Records drawn from a dataset:
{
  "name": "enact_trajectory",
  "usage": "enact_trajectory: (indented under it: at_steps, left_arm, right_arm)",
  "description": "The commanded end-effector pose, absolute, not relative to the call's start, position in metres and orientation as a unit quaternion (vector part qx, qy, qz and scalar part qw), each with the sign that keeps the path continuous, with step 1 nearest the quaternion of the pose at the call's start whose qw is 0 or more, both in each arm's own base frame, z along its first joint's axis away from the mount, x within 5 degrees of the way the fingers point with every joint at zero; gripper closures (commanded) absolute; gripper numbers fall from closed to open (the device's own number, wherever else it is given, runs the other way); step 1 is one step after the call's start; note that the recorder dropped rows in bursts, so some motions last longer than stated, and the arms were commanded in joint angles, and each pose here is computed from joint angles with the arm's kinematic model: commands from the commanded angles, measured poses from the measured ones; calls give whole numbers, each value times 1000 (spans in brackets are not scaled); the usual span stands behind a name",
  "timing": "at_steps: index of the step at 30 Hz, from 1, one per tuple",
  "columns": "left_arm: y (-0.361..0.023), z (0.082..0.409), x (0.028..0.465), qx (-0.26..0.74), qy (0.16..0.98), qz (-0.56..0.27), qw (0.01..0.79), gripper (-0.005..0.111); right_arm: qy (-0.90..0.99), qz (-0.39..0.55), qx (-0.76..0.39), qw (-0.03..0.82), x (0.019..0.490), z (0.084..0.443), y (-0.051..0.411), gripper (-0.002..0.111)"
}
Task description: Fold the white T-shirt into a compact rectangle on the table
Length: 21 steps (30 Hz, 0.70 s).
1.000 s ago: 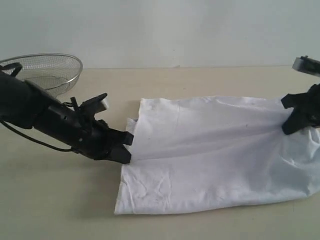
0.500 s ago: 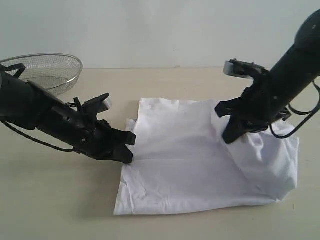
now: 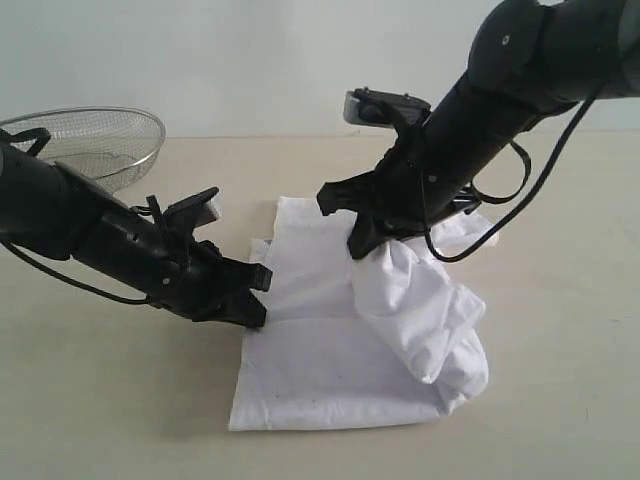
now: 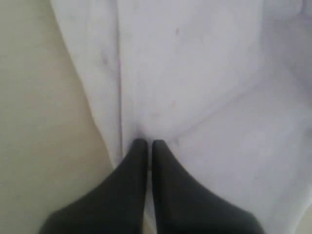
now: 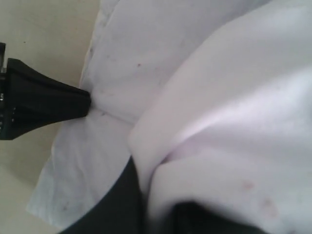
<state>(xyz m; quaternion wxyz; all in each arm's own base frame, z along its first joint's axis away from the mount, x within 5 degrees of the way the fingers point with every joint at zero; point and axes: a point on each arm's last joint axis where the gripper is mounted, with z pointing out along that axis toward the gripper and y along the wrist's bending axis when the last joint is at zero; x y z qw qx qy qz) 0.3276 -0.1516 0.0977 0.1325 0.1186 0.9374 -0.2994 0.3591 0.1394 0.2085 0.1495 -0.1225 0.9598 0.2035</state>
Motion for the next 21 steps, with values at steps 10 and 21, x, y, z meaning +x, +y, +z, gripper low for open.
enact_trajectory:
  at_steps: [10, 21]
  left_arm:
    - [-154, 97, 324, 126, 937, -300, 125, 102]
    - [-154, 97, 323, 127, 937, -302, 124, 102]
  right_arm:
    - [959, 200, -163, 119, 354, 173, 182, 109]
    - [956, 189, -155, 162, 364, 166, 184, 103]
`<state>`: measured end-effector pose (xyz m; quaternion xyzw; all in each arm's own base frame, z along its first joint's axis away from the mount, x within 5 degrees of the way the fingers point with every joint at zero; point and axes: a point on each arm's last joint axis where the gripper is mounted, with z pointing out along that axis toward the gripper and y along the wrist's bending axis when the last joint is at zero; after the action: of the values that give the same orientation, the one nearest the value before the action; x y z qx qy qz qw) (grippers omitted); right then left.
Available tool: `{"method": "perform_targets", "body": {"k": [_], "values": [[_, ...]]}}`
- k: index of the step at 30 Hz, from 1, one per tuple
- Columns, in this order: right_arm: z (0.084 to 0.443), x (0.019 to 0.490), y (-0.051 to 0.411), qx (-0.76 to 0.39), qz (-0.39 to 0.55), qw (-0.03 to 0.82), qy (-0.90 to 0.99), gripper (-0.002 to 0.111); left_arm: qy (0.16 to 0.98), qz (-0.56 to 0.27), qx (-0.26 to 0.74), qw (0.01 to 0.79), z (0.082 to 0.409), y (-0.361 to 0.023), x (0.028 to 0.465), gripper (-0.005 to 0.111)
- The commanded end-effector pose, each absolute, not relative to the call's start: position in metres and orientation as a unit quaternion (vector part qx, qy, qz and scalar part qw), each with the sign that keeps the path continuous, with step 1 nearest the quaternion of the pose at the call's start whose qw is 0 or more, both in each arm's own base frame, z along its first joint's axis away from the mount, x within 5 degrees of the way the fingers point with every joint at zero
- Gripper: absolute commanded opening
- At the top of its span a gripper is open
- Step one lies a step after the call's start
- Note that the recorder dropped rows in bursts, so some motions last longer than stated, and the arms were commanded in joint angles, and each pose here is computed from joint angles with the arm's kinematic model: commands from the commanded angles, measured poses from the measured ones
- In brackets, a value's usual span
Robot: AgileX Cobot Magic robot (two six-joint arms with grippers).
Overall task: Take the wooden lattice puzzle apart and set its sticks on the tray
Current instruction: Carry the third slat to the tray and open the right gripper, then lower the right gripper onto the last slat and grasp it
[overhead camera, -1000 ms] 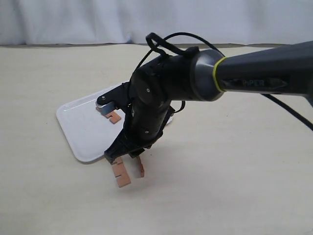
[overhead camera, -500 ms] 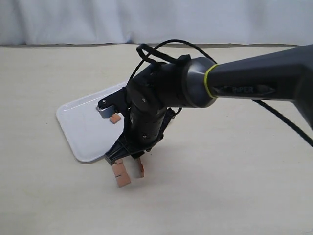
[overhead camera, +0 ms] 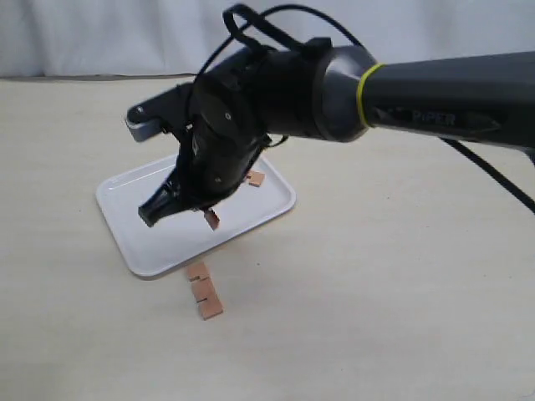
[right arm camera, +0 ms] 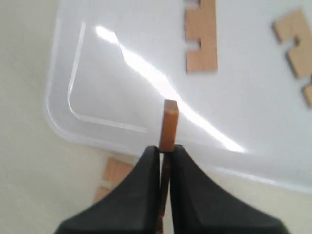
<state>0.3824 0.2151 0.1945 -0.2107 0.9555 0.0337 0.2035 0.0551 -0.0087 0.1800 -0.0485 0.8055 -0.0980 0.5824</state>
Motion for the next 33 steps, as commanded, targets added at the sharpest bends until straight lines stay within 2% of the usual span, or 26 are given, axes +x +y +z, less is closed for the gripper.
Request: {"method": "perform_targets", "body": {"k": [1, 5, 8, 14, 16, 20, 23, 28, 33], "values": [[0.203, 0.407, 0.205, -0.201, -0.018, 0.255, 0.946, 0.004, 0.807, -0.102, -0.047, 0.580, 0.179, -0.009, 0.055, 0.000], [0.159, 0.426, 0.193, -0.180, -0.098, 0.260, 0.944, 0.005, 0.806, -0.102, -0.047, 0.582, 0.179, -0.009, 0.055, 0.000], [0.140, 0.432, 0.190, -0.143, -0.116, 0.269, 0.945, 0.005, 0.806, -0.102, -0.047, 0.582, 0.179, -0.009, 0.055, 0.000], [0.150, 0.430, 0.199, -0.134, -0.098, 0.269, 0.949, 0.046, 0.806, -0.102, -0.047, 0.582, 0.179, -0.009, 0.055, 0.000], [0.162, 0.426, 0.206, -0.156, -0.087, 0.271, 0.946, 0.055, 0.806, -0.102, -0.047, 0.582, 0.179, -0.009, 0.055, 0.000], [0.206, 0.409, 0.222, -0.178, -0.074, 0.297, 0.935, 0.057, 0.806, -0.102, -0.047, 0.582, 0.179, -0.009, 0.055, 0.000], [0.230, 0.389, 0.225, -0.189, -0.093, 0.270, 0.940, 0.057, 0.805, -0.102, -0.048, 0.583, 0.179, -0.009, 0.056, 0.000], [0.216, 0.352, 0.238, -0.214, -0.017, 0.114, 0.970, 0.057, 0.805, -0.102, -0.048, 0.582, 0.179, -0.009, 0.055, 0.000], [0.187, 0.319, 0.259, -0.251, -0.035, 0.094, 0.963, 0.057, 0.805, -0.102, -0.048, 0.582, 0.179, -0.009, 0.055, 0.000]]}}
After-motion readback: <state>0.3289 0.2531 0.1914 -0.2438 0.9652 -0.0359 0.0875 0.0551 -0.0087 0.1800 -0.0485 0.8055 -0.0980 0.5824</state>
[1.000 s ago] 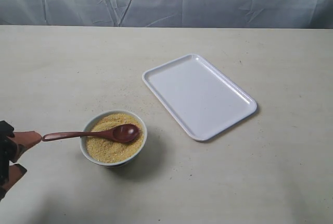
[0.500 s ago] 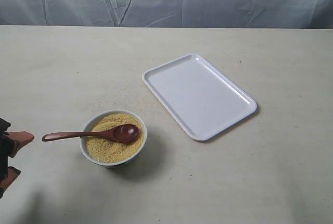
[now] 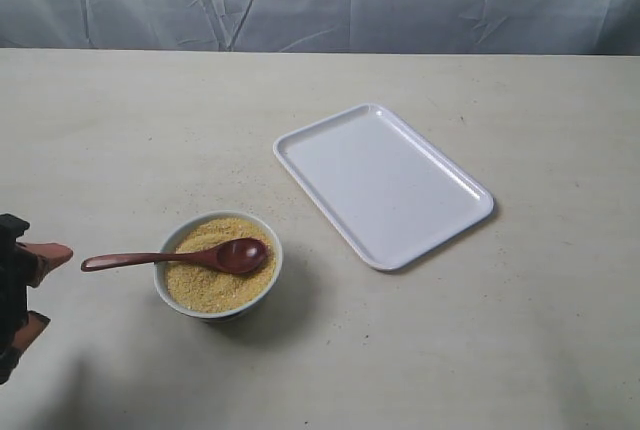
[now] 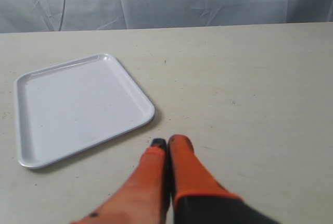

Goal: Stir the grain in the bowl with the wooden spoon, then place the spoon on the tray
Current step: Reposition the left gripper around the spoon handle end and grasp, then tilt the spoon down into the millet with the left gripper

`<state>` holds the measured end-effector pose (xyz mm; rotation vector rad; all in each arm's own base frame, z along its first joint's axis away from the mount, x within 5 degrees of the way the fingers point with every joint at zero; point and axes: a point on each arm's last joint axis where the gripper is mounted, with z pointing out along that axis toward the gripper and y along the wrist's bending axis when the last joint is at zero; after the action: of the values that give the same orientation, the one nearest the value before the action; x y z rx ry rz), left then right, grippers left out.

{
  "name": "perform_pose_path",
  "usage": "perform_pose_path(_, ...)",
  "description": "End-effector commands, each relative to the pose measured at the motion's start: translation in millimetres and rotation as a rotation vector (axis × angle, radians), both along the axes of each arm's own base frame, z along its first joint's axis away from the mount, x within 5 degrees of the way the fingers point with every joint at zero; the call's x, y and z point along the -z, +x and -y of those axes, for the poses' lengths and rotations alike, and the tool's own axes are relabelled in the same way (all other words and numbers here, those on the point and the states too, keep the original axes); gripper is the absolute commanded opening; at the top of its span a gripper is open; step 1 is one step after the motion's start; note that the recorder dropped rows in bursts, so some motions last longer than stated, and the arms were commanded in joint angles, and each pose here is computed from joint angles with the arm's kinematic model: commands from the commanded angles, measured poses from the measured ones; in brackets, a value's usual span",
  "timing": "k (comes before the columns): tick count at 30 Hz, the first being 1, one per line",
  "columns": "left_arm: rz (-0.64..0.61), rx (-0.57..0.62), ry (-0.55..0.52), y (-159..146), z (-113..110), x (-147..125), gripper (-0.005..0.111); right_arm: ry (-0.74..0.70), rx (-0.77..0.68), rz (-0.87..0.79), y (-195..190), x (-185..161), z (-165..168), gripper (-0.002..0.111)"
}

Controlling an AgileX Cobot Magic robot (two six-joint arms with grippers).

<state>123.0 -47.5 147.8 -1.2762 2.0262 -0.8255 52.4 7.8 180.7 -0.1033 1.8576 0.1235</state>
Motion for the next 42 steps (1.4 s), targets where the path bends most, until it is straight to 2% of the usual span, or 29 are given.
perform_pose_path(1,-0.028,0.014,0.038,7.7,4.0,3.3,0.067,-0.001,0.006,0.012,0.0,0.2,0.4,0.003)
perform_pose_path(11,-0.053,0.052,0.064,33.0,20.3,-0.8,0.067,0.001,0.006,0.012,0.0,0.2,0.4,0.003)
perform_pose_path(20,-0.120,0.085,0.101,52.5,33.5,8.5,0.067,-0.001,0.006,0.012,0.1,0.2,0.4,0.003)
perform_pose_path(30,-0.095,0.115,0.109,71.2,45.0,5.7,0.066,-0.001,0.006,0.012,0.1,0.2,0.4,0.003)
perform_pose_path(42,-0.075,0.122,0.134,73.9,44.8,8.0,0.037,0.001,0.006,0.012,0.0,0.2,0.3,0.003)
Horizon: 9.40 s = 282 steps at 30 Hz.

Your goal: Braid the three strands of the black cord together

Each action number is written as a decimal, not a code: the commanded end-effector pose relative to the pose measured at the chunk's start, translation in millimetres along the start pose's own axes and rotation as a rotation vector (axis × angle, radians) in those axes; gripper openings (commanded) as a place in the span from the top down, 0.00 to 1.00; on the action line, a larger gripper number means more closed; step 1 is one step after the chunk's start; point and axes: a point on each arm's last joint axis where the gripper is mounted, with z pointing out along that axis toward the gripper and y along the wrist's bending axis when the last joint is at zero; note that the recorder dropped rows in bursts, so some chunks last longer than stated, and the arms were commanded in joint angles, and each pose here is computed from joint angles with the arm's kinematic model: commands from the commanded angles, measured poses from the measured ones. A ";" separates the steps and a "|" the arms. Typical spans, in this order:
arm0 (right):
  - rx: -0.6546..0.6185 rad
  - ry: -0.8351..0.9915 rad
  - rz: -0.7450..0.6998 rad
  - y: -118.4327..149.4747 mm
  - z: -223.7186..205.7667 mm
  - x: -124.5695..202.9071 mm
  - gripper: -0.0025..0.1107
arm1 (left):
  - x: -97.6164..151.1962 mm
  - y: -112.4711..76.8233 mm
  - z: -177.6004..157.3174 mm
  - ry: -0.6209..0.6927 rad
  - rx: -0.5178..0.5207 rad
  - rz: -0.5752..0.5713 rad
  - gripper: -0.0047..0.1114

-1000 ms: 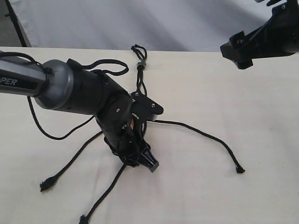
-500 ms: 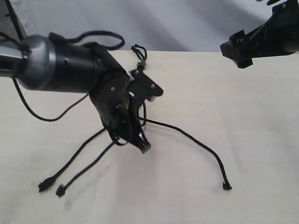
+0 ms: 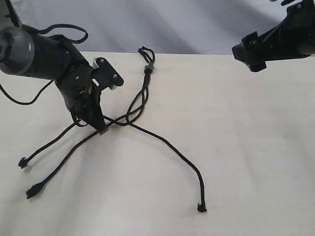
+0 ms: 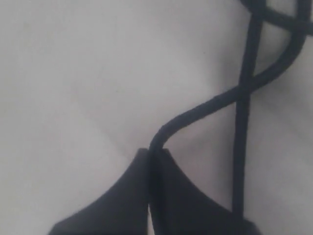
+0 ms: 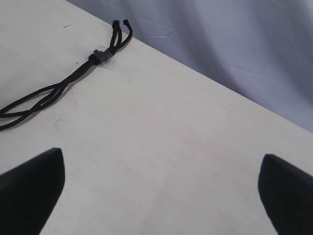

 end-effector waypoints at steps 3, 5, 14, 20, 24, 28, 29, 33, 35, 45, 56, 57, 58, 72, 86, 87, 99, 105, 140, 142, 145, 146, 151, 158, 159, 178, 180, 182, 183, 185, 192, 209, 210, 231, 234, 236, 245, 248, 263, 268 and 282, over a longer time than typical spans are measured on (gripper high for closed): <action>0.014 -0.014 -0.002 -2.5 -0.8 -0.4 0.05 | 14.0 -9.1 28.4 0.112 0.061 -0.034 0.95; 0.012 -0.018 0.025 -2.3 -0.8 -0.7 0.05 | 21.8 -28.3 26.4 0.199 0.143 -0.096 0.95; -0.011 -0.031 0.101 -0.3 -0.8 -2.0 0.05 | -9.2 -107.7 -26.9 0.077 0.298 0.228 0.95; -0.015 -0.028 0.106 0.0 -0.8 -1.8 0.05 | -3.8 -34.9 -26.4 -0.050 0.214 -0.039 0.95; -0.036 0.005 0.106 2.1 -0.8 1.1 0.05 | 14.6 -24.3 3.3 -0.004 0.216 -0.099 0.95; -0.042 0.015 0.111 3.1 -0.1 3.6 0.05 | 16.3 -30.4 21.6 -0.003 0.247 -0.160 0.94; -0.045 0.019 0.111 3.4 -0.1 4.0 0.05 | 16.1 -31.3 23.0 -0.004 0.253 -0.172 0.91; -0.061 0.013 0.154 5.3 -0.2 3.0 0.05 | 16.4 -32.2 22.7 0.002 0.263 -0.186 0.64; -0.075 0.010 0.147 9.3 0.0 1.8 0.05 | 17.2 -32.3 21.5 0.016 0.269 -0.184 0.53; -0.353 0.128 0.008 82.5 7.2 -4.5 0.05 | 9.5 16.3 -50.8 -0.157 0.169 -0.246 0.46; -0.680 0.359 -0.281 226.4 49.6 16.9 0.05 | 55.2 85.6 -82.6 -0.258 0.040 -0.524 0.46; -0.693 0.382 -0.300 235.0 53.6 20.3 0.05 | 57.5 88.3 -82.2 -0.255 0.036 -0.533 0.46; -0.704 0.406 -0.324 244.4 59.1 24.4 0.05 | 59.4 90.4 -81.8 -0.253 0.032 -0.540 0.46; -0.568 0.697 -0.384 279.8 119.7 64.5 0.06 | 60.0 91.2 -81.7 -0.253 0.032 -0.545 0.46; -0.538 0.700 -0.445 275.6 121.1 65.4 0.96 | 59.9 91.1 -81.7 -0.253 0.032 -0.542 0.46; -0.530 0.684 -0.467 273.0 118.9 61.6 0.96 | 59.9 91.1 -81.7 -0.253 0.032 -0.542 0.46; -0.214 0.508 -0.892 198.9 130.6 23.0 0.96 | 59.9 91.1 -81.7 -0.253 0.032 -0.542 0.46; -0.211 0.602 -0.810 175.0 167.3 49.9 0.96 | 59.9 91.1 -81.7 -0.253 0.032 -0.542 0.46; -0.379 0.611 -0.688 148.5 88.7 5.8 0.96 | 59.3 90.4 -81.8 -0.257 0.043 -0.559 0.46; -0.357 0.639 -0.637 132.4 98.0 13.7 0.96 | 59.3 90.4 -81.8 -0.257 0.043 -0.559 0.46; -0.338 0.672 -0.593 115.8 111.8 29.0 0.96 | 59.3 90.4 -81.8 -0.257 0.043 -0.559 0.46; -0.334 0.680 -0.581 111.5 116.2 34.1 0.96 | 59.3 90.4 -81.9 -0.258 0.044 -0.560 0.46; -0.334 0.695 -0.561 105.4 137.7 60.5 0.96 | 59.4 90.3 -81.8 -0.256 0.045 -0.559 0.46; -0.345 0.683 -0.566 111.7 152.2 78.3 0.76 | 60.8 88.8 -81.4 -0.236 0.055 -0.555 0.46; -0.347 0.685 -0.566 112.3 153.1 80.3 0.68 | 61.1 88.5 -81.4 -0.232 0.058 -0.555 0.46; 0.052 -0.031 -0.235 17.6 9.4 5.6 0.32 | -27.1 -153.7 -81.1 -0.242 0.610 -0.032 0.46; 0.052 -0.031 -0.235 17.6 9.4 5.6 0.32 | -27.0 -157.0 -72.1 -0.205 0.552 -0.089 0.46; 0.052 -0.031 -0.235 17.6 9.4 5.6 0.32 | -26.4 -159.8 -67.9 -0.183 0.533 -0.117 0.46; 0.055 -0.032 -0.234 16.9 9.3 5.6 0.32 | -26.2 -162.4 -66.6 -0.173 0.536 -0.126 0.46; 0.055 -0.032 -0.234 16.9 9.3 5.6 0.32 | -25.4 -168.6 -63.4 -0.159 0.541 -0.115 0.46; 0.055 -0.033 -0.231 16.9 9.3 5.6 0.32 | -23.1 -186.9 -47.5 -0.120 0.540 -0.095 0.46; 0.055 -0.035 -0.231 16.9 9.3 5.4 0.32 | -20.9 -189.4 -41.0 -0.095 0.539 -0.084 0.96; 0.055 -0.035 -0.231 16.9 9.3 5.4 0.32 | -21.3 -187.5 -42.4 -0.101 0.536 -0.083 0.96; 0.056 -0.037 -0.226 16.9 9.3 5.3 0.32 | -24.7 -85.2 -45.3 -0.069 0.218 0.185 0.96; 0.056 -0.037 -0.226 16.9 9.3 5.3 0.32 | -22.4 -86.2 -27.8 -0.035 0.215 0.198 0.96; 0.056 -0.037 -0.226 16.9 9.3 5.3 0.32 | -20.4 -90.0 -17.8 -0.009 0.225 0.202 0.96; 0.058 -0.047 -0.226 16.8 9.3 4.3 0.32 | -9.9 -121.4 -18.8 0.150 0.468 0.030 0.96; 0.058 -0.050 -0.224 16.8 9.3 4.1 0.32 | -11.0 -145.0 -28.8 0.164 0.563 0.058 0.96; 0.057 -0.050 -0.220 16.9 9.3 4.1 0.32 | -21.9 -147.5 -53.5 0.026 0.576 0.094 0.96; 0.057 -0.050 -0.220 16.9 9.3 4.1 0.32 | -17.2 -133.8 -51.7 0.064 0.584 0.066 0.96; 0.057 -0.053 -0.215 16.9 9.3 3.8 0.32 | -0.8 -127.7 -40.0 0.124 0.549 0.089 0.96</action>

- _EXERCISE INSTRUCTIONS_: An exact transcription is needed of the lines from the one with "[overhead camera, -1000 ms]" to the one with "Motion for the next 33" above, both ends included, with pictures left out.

- _REPLY TO THE TASK_:
[overhead camera, -1000 ms] 
[overhead camera, -500 ms] 
[overhead camera, +0 ms] 
[right arm camera, +0 ms] 
<state>0.3824 0.2151 0.1945 -0.2107 0.9555 0.0337 0.2035 0.0551 -0.0087 0.1800 -0.0485 0.8055 -0.0980 0.5824</state>
Motion for the next 33 steps, as commanded, targets added at the sharpest bends until straight lines stay within 2% of the usual span, or 26 are given, axes +x +y +z, less is closed for the gripper.

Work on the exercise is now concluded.